### TASK TO CARRY OUT
Show every line in the records below that contains the word "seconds".

### DATA SUPPLIED

------------------------------------------------------------

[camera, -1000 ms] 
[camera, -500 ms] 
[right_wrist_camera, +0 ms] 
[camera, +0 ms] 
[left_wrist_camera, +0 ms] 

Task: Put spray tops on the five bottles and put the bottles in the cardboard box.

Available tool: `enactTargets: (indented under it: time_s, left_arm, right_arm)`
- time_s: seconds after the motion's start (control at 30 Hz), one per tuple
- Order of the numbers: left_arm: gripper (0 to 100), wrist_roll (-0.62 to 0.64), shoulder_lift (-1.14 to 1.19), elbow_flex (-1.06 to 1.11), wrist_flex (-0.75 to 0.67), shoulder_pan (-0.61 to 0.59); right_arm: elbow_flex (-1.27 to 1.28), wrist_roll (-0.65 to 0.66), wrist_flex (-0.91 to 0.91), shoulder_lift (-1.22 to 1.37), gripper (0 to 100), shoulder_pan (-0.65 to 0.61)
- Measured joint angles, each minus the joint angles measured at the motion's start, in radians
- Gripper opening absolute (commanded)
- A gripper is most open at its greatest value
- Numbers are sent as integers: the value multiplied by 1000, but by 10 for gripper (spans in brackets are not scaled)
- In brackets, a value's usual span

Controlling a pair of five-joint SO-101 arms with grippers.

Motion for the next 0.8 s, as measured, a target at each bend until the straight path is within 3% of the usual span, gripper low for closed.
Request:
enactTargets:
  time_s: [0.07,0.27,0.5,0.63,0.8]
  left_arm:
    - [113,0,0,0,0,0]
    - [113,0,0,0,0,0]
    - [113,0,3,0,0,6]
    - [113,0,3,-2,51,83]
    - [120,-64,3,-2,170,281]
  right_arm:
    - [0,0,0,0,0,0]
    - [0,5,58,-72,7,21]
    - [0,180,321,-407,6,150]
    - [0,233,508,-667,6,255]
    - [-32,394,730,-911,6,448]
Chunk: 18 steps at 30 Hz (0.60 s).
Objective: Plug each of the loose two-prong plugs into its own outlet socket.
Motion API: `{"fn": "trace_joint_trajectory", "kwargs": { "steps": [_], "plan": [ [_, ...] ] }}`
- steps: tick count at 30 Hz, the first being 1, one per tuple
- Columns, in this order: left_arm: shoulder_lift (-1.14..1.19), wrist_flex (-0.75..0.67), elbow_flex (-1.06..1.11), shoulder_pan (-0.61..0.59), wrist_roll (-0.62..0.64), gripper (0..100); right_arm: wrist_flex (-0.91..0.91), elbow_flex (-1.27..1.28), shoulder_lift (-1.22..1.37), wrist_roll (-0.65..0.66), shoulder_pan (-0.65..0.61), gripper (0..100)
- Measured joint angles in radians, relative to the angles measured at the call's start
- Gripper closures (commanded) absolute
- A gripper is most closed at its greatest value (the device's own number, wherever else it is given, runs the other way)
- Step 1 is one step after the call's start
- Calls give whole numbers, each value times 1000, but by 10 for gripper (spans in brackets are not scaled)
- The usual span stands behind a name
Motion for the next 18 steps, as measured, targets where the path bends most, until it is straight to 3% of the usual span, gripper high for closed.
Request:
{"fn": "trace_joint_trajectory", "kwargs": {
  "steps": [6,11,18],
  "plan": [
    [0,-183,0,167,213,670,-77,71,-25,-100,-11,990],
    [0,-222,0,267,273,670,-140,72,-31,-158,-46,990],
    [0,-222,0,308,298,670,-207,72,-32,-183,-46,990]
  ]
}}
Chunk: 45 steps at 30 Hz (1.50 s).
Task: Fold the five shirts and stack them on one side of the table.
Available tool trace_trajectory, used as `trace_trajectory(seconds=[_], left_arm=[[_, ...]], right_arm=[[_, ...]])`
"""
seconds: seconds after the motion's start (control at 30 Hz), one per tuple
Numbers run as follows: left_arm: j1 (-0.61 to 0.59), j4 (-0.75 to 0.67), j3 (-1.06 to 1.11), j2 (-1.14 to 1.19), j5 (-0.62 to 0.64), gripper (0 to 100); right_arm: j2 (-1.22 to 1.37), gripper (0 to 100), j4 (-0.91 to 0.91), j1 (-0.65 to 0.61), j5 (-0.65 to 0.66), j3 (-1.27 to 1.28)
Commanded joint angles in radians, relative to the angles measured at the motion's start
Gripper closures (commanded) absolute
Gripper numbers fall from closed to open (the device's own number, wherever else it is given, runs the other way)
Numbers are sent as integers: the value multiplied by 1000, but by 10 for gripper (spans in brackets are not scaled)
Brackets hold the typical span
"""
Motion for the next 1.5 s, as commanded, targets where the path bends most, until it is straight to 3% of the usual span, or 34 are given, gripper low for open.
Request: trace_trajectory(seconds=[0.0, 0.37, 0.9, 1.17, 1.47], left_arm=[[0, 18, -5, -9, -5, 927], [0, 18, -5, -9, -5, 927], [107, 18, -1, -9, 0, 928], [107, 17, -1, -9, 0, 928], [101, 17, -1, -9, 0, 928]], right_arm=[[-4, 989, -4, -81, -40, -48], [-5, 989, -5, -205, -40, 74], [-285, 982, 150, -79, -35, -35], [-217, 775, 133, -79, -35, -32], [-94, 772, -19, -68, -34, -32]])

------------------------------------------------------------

### SOLUTION TO THIS EXERCISE
- time_s: seconds after the motion's start (control at 30 Hz), one per tuple
Available tool trace_trajectory, used as `trace_trajectory(seconds=[_], left_arm=[[_, ...]], right_arm=[[_, ...]])`
seconds: seconds after the motion's start (control at 30 Hz), one per tuple
Request: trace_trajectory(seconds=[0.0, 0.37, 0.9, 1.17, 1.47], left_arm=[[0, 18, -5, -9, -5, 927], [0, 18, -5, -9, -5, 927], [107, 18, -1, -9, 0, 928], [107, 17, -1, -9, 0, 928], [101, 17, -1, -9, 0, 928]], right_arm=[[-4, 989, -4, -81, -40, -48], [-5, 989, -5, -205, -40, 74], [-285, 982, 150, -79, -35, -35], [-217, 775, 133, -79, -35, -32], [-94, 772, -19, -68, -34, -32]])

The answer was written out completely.